L'affaire François Rouge commence a délivrer un parfum nauséabond. Une nouvelle fois sur le devant de la scène, Nicolas Sarkozy.

A l'époque des faits, Ministre de l'Intérieur, jouant à la perfection son rôle de victime dans la nébuleuse Clearstream. Une certaine bienveillance des pouvoirs publics à l'égard de la salle de jeux Concorde, dont l'ouverture avait été plusieurs fois refusée.

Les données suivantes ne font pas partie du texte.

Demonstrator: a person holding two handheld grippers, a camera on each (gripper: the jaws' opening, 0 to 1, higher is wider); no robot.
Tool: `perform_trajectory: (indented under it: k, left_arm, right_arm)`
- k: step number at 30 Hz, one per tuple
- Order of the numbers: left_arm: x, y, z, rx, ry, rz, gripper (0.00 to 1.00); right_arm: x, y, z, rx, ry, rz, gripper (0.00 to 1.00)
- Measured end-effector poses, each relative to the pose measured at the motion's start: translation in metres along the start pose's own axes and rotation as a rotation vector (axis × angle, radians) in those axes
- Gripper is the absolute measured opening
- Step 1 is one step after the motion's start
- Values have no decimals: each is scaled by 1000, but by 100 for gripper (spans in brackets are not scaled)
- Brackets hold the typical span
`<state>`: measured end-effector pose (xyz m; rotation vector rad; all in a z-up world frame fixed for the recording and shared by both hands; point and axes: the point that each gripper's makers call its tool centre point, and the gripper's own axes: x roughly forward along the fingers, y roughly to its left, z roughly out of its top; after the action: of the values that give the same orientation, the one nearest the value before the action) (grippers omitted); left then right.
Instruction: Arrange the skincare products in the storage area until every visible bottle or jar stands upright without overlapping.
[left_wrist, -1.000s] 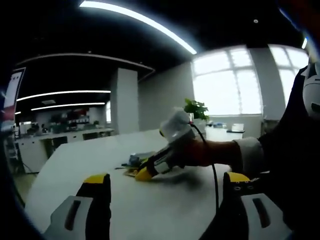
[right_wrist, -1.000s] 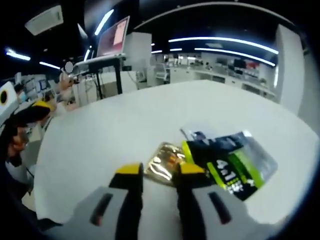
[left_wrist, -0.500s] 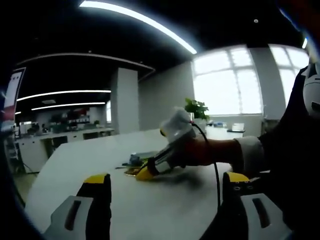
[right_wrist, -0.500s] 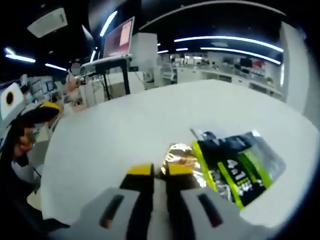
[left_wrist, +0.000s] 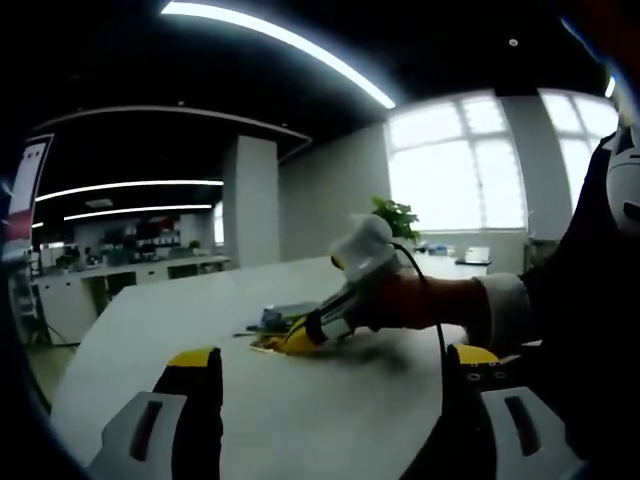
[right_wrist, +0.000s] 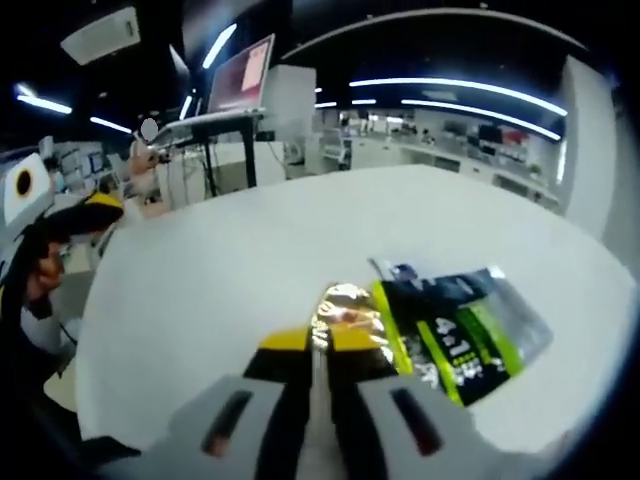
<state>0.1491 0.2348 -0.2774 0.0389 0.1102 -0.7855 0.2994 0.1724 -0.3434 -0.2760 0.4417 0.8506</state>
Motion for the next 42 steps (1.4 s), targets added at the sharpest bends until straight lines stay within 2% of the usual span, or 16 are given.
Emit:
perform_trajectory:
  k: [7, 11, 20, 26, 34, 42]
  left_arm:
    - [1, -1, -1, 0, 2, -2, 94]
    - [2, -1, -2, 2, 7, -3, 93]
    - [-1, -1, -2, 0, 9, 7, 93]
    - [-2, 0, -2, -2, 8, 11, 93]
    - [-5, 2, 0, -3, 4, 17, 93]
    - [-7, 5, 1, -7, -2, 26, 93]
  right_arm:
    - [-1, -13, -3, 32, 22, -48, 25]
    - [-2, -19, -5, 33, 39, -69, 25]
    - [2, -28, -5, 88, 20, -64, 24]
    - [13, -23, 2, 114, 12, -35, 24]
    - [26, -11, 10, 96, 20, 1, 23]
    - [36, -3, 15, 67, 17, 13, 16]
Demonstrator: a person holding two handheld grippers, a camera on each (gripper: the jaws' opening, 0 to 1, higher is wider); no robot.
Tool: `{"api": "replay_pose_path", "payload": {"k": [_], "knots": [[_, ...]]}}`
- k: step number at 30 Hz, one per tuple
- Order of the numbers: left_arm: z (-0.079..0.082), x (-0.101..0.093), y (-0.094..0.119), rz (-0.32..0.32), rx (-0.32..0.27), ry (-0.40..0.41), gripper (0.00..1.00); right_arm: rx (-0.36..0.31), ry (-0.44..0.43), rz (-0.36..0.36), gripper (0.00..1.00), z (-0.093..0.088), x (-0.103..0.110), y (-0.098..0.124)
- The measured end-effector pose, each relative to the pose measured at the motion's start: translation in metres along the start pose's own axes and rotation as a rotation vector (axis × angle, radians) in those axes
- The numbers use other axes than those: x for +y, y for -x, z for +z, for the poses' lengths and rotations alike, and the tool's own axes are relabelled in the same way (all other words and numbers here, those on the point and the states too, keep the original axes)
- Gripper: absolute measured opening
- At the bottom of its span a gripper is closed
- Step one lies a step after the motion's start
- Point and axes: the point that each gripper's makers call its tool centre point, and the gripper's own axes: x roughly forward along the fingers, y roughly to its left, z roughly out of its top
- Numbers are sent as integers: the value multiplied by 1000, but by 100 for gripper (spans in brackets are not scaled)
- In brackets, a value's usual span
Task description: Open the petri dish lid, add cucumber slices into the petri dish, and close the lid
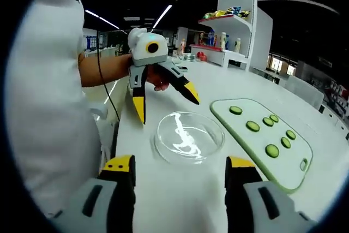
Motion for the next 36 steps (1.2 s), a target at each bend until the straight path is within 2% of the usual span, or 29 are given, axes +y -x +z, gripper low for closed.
{"api": "replay_pose_path", "payload": {"k": [5, 20, 36], "knots": [[1, -2, -1, -13, -10, -8, 66, 2, 0, 11, 66, 0, 4, -3], [4, 0, -4, -33, -47, 6, 66, -15, 0, -14, 66, 1, -5, -5], [4, 2, -12, -50, -61, 15, 67, -24, 14, 8, 65, -3, -9, -9]]}}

La Tribune de Genève titre : Nicolas Sarkozy a-t-il joué un rôle dans l'affaire du banquier genevois François Rouge, détenu à Marseille ? François Rouge ex-Président de la Banque des Patrimoines Privés est le cœur de cette nouvelle nébuleuse. Le banquier genevois a eu recours à des méthodes peu orthodoxes pour écarter les clans corses de la salle de jeux Concorde. Incarcéré depuis le 26 novembre 2007, à Marseille, inculpé "de blanchiment d'argent et d'association de malfaiteurs". Un juge se promet d'éclaircir la situation, et surtout d'établir le rôle réel du chef de l'Etat… Pour lancer une nouvelle polémique, l'avocat de François Rouge, Marc Bonnant affirme que son client a été extrait de sa cellule pour se voir proposé un deal par des juges. Un statut de "témoin repenti" (cela fleure bon la maffia) lui aurait été proposé, et le banquier genevois aurait refusé la proposition. Il faut regarder la réalité en face, nous allons progressivement vers une "dépénalisation de l'escroquerie". Les clans, le copinage, la collusion (qui devient corruption dans certain cas), l'immoralité des hommes politiques est consternante. Tous les moyens sont bons pour parvenir a s'élever dans les hautes sphères. Bien évidemment, Nicolas Sarkozy bénéficie de la présomption d'innocence, et tout comme Jacques Chirac, son statut de Président de la République lui confère une quasi-absolution. N'oubliant pas l'amour immodéré, que porte le chef de l'Etat, aux hommes de puissance. Le décès de Edouard Stern, un livre dérangeant, étouffé avant l'élection présidentielle, pour ne pas dire "censuré", le fantôme de Clearstream, agitant ses chaines de victime en manipulateur, il y a un pas, que je n'ose encore franchir. Mais Dominique de Villepin, devenu renégat de la République, ne doit certainement pas avoir la même opinion. La nébuleuse lui ayant enlevé toute ambition politique. L'opinion publique parait aseptisée, l'immoralité de nos politiques ne provoque plus de remous. Comme s'il était naturel d'attribuer la magouille au CV des politiciens, moins élégant que Rachida Dati..  Coluche en son temps avait cité : Il se pourrait dans les milieux autorisés, qu'un accord secret pourrait être signé" Une jolie tirade a médité.